● **What you need to do**
Please copy all of the records exactly, leaving nothing out.
*-*-*
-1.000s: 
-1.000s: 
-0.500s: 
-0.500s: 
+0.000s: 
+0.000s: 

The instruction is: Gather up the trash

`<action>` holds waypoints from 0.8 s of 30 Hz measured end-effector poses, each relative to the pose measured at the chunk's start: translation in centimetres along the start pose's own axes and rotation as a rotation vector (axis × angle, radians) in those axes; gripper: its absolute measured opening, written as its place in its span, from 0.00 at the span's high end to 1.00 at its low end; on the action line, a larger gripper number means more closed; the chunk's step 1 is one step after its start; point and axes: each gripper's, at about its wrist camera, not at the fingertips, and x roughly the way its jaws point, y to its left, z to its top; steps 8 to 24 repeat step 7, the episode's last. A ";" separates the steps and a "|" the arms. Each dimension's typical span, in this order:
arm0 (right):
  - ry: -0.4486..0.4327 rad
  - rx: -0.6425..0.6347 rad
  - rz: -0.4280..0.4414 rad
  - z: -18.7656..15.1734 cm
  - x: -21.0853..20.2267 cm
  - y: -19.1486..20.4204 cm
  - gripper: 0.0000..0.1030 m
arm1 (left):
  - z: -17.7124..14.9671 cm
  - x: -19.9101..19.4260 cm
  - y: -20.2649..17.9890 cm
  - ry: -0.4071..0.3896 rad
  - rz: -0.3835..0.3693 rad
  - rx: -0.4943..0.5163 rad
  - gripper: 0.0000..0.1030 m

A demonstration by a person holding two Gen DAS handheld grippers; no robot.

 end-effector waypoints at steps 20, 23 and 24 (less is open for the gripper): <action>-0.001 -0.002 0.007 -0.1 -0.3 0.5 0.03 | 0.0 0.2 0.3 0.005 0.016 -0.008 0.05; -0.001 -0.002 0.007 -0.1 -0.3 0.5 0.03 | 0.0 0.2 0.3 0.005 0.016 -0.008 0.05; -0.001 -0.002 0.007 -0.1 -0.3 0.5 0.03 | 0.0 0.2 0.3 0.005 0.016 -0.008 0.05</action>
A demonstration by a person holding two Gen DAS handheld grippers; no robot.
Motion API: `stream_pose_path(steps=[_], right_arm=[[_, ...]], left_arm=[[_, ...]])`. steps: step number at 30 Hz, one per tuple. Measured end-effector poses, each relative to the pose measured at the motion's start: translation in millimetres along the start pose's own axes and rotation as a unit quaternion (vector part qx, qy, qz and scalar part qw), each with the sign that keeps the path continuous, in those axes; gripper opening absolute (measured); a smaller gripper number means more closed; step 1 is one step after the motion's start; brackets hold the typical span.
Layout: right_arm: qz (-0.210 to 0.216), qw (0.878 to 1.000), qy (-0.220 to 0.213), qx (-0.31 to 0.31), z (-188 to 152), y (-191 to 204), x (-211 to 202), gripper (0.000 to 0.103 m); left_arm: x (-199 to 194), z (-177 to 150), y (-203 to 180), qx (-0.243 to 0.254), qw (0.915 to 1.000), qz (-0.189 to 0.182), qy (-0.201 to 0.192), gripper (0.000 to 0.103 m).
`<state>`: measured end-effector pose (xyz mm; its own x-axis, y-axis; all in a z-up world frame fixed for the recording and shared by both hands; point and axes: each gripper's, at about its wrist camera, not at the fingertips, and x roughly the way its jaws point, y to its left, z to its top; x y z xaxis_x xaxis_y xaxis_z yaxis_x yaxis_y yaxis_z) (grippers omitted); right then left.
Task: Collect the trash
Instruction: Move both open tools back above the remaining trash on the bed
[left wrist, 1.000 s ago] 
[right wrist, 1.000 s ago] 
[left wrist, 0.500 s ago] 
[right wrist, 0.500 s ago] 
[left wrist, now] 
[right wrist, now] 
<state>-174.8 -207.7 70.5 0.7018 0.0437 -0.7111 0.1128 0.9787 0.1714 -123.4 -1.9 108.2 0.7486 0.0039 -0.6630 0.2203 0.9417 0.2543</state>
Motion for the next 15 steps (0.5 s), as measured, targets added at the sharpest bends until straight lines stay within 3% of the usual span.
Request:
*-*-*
● **Task result**
-1.000s: 
-1.000s: 
-0.500s: 
-0.500s: 
+0.000s: 
+0.000s: 

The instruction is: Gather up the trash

`<action>` holds waypoints from 0.8 s of 30 Hz measured end-effector poses, each relative to the pose measured at the chunk's start: translation in centimetres along the start pose's own axes and rotation as a rotation vector (axis × angle, radians) in those axes; gripper: its absolute measured opening, written as its place in its span, from 0.00 at the span's high end to 1.00 at its low end; on the action line, a larger gripper number means more closed; the chunk's step 1 is one step after its start; point and axes: each gripper's, at about its wrist camera, not at the fingertips, and x roughly the way its jaws point, y to its left, z to its top; steps 8 to 24 repeat step 7, the episode's last. A ";" separates the steps and a "|" the arms. Each dimension's typical span, in this order:
arm0 (right):
  - ry: -0.4486..0.4327 rad
  - rx: -0.6425..0.6347 rad
  - rz: -0.4280..0.4414 rad
  - z: -18.7656..15.1734 cm
  - x: -21.0853..20.2267 cm
  - y: -19.1486..20.4204 cm
  - gripper: 0.0000..0.1030 m
arm1 (left):
  - z: -17.7124..14.9671 cm
  - x: -19.9101..19.4260 cm
  - y: -20.2649..17.9890 cm
  - ry: -0.4071..0.3896 rad
  - rz: -0.3835..0.3693 rad
  - rx: -0.4943..0.5163 rad
  - gripper: 0.0000..0.1030 m

A demonstration by a person holding two Gen DAS handheld grippers; no robot.

 end-effector waypoints at steps 20, 23 and 24 (less is open for the gripper): <action>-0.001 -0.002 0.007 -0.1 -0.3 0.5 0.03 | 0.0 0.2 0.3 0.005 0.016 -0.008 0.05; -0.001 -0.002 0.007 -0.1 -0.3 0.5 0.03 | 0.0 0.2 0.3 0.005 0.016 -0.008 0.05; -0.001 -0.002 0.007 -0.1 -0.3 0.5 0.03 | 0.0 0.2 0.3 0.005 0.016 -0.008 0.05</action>
A demonstration by a person holding two Gen DAS handheld grippers; no robot.
Motion API: `stream_pose_path(steps=[_], right_arm=[[_, ...]], left_arm=[[_, ...]])`. steps: step number at 30 Hz, one per tuple. Measured end-effector poses, each relative to the pose measured at the motion's start: translation in millimetres along the start pose's own axes and rotation as a unit quaternion (vector part qx, qy, qz and scalar part qw), each with the sign that keeps the path continuous, in those axes; gripper opening absolute (measured); a smaller gripper number means more closed; step 1 is one step after the motion's start; brackets hold the typical span.
Layout: right_arm: qz (-0.210 to 0.216), qw (0.878 to 1.000), qy (-0.220 to 0.213), qx (-0.31 to 0.31), z (-188 to 152), y (-191 to 204), x (-211 to 202), gripper (0.000 to 0.103 m); left_arm: x (-199 to 194), z (-177 to 150), y (-203 to 180), qx (-0.243 to 0.254), qw (0.915 to 1.000), qz (-0.189 to 0.182), qy (-0.201 to 0.192), gripper (0.000 to 0.103 m).
`<state>`: measured end-effector pose (xyz mm; its own x-axis, y-axis; all in a z-up world frame fixed for the recording and shared by both hands; point and axes: each gripper's, at about its wrist camera, not at the fingertips, and x roughly the way its jaws point, y to its left, z to its top; x y z xaxis_x xaxis_y xaxis_z yaxis_x yaxis_y yaxis_z) (grippers omitted); right then left.
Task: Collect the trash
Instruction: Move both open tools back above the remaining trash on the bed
[left wrist, 1.000 s ago] 
[right wrist, 1.000 s ago] 
[left wrist, 0.500 s ago] 
[right wrist, 0.500 s ago] 
[left wrist, now] 
[right wrist, now] 
<state>-174.8 -207.7 70.5 0.7018 0.0437 -0.7111 0.1128 0.9787 0.1714 -123.4 -1.9 108.2 0.7486 0.0039 -0.6630 0.2203 0.9417 0.2543</state>
Motion for the next 15 steps (0.5 s), as measured, targets added at the sharpest bends until straight lines stay within 3% of the usual span.
Request:

The answer has been given, and the exercise is done.